Robo-Signing and the Foreclosure Moratorium
It sounds like good news that foreclosure filings for October were way down. Unfortunately, you cannot take that statement at face value. The only reason for the lower numbers was because of the foreclosure moratorium due to the robo-signing scandal. In case you don’t understand what robo-signing is, it means signing documents without verifying the accuracy of its content.
The truth be told, very few of the homeowners will get their houses back if they haven’t paid or if they can’t catch up on their mortgage. But, what if there truly was a mistake and the original homeowner wants their house back? The purchaser of the house would get their money back if they purchased title insurance which most mortgage companies require. The original homeowner usually ends up with a monetary settlement, since in most cases they have already moved out.

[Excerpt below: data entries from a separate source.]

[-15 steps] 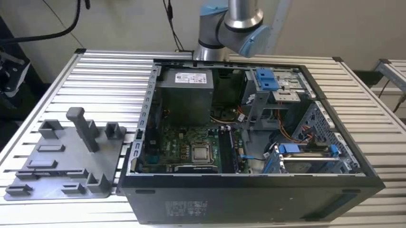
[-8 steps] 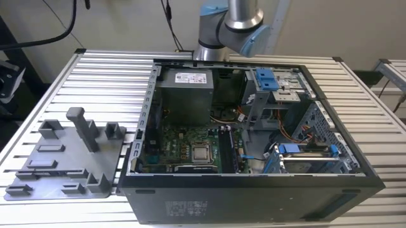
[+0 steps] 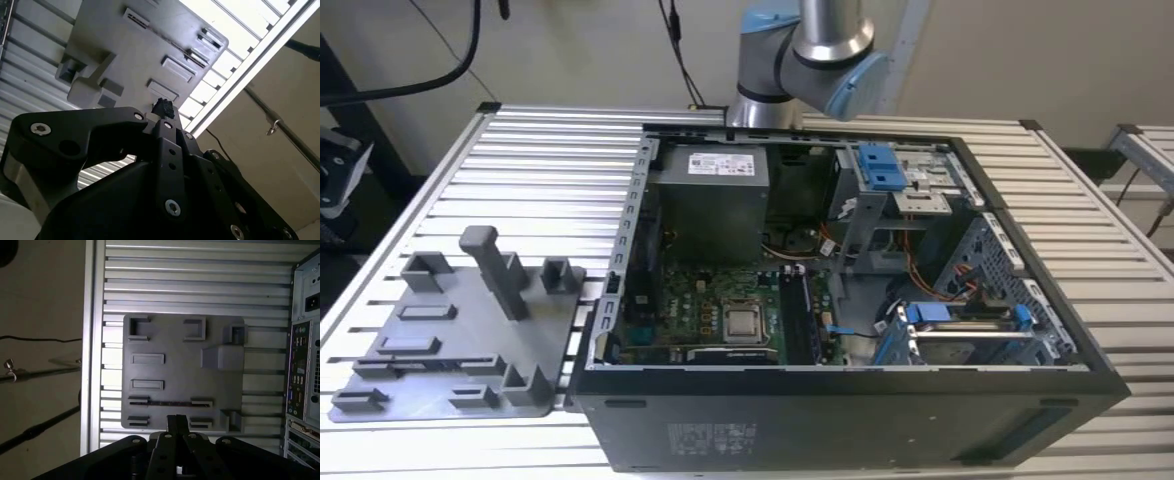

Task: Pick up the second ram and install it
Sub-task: 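Pick up the second ram and move it above second insertion slot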

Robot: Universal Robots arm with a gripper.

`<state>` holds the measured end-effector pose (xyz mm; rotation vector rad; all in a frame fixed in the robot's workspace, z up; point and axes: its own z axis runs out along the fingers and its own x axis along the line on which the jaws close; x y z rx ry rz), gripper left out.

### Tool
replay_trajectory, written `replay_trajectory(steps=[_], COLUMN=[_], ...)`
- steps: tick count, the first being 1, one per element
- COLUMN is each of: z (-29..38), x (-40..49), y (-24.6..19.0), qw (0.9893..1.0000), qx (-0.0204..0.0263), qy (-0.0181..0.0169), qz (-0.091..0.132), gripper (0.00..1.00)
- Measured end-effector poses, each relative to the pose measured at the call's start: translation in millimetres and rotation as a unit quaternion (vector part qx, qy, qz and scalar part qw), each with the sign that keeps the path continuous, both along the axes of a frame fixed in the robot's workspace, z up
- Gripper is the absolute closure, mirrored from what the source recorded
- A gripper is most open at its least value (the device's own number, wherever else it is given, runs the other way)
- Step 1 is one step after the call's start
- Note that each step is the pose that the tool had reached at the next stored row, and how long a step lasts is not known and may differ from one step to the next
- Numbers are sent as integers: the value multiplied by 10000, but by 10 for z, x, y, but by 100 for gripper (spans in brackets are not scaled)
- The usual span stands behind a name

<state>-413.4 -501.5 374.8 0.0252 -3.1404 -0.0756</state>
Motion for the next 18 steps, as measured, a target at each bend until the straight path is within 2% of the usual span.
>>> replay_trajectory(steps=[7, 18], z=[0, 0], x=[0, 0], y=[-1, -1], qw=[10000, 9995], qx=[0, 0], qy=[0, 1], qz=[-19, -328], gripper=[89, 89])
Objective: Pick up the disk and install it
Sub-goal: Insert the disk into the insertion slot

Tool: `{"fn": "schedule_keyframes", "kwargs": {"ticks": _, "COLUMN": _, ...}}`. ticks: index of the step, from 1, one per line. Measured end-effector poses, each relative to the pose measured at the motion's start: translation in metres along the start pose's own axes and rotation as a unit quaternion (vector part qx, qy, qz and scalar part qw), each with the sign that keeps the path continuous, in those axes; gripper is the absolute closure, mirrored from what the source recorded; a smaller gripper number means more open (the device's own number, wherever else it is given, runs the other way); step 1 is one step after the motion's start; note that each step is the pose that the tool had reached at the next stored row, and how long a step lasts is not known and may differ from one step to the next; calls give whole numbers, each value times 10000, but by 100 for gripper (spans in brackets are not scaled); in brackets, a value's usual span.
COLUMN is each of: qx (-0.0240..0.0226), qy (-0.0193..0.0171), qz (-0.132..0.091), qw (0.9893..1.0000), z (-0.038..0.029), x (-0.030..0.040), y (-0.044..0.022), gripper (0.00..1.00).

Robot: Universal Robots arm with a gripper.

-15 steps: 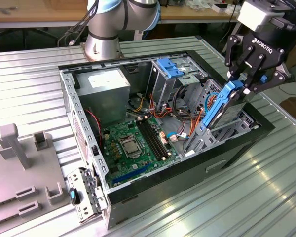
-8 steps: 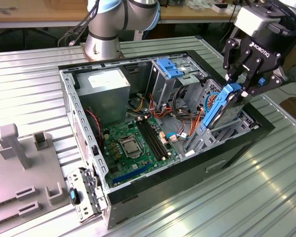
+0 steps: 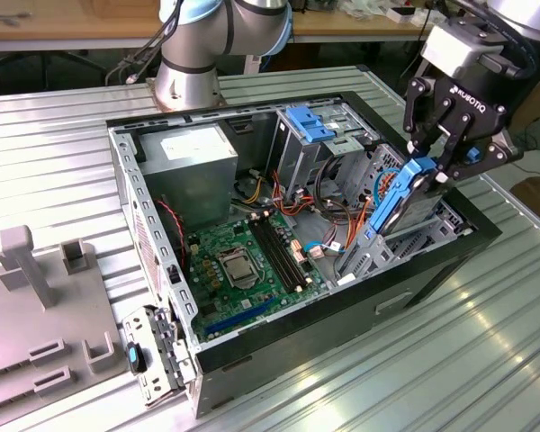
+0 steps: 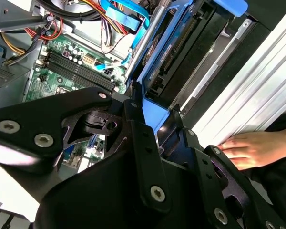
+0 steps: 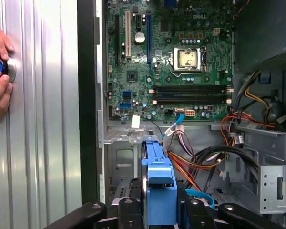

The Loan Modification Process and Your Sanity
When first applying for a loan modification and reading the directions, it appears relatively a snap. In actuality, less than half of the people have gotten a loan modification, and the number drops considerably when we are discussing a permanent modification. It is a little like winning in the lottery. I believe there should be support groups for those going through the process.
Unfortunately, HAMP is a voluntary program and only Freddie Mac and Fannie Mae must participate. The other lenders get to make up their own rules and strategies as they see fit and are rarely consistent. Also, changing rules, by our administration, make it difficult to participate in the HAMP program.
There are also problems with training departments, since you will get differing explanations from representatives and the directions you need to complete the process. If this isn’t difficult enough they are constantly losing paperwork, even though they outsource companies to pick up the borrower’s documents. Save everything you send in, and update it every time you get a bank statement or pay stub. The lenders have several departments, one assumedly working on your modification and the other department pestering about your default and upcoming foreclosure, and one has no idea what the other is doing.
Do not include your 401 (k). They are not to be counted in the loan modification process at this point of my writing. Who knows what will change? There is no appeal process, but you can just start from square one and apply again.